For the past month, I’ve been hearing scattered references to “the fox song” and jokes about “what does the fox say?” I knew it all was related to some fox-themed music video, which had gone viral and had a reputation for being quirky, asinine, and amusing all in one. This little ditty was also (supposedly) incredibly catchy and impossible to get out of your head after hearing. So naturally I avoided it, thinking that I have better things to do with my free time; things such as alternating between reading FoxNews and catching up on The Mindy Project.
Until today, when my 10-year old sister conned me into watching it.
I should preface my commentary with this: It’s really something you have to experience firsthand in order to appreciate it.
There are so many things that can be said about this.
My initial reaction was simply, “What the hell?”
Which, you know, is a pretty reasonable reaction given the foreign men wearing full-on animal costumes while they dance in the woods at night with strobe lights flashing. Not exactly something you’d think to find in a music video. But at least they didn’t have twerking teddy bears as their back-up dancers? (Although I did have to question the costume choice for the back-up dancers here…they seemed to be going for a hybrid cater-waiter/children’s-birthday-party-performer look.)
Also, the old bearded man sitting in a rocking chair with a little boy and reading to him? As he intermittently bursts out in hyena-like (or rather, fox-like?) cackling? So beyond mother-lovin’ creepy I can’t even handle it. What is this? Some kind of Pentacostal bedtime ritual that involves children’s stories and speaking in tongues? Freaking Norweigans.
Speaking of which, let’s talk about the whole Norway thing. To be clear, I’m a big fan of Norweigans. Partly because I’ve got some Norweigan in me from my dad’s side, and also because they have fjords and Norse mythology and Vikings (which are basically Scandinavian cowboys, hallelujah and amen)…not to mention curling, or the fact that their national curling team rocks the argyle look and rocks it hard.
So yeah, I’m a fan of the motherland. Even with the argyle curling pants. But how did we go from Leif Erikson discovering new worlds (sorry, Columbus) and dispensing general badassery to this duo of Norwegian brothers (who apparently have a history of cabaret) impersonating dancing animals and singing nonsensical lyrics? This isn’t The Crucible, guys, and you sure as hell ain’t Winona Ryder…so why are you dancing and howling in the woods??

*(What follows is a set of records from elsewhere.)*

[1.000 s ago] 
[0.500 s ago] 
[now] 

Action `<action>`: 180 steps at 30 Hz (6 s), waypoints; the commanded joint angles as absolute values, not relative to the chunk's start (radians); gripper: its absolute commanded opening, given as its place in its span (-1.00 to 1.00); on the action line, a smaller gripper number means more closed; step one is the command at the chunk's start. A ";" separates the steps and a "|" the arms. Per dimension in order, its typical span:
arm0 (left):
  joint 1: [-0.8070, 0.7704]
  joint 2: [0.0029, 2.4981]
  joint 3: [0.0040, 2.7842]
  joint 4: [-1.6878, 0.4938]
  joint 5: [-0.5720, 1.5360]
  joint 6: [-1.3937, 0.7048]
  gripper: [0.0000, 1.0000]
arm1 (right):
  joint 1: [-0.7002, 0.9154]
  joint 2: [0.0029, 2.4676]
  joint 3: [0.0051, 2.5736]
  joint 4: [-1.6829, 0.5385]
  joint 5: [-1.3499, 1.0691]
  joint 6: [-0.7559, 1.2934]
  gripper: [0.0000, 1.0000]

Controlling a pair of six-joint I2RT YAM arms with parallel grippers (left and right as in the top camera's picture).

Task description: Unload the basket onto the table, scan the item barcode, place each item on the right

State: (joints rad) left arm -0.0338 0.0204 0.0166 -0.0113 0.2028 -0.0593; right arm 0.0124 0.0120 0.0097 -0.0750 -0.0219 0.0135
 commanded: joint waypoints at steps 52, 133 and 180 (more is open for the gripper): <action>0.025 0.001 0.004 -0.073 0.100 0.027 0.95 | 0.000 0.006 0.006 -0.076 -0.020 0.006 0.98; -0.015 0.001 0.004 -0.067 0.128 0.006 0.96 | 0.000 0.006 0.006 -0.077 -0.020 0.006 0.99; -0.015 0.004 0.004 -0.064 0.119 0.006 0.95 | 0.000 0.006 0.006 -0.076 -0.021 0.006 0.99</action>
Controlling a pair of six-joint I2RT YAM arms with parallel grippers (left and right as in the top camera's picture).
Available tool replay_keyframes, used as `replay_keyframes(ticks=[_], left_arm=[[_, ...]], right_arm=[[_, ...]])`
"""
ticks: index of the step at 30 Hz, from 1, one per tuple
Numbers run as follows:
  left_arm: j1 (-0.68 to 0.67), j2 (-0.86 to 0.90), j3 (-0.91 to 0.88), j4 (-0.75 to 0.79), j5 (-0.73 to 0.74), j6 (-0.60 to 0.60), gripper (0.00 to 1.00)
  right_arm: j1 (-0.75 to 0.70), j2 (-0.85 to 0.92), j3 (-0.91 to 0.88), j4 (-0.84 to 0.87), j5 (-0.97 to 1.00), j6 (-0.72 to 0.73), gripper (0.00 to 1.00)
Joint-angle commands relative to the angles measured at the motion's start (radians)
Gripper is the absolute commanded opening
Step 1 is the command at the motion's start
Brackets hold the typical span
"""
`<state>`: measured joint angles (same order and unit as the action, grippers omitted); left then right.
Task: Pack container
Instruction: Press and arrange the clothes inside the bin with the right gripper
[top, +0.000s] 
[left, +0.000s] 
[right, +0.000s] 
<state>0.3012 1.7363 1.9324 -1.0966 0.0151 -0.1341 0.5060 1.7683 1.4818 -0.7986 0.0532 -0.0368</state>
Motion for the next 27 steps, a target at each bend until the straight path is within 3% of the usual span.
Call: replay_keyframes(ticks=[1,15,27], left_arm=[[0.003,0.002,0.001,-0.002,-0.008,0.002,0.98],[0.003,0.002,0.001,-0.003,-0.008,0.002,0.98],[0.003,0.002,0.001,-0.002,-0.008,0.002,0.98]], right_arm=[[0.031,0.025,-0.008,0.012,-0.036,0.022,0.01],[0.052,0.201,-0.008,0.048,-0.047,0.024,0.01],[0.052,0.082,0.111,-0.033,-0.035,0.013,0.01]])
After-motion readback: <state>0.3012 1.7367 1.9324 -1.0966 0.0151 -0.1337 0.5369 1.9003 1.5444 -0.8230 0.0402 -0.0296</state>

Because I may not know exactly what noise a fox makes, but I know it’s not that.
(Actually, I kind of do know. In some cases, foxes don’t make any noise. Because they have been turned into fur coats. It’s a noble form of service.)
Overall, it was a surprising, confusing, and amusing experience. Kind of like a blind date that’s so bad it’s good, because you can’t wait to tell your friends about it. Except in this case, your date is two Norwegian men dressed as forest animals and dancing in the aforementioned forest. It definitely was not as catchy as I had heard it would be, but that might just be because I’m a curmudgeon and/or I already have Miley Cyrus’ “Wrecking Ball” playing on repeat in my head all day. (No shame.)
If you are looking for three minutes and 45 second-long experience that combines the highlights of Norweigan pop culture, recreational drug usage, and a charismatic church service, it’s certainly worth watching. And if for nothing else, at least you’ll stay culturally relevant.
And lastly, I am disappointed with myself for not watching this earlier, because I would have dressed as a fox for Halloween. Not that I actually did anything for Halloween this year (besides spend the evening reading on the couch wearing sweatpants and no bra, and begrudgingly handing out candy to the four children who came by trick-or-treating), but if I’d had such a cheeky and culturally-relevant costume to wear, I would have found a celebratory soiree at which to flaunt it.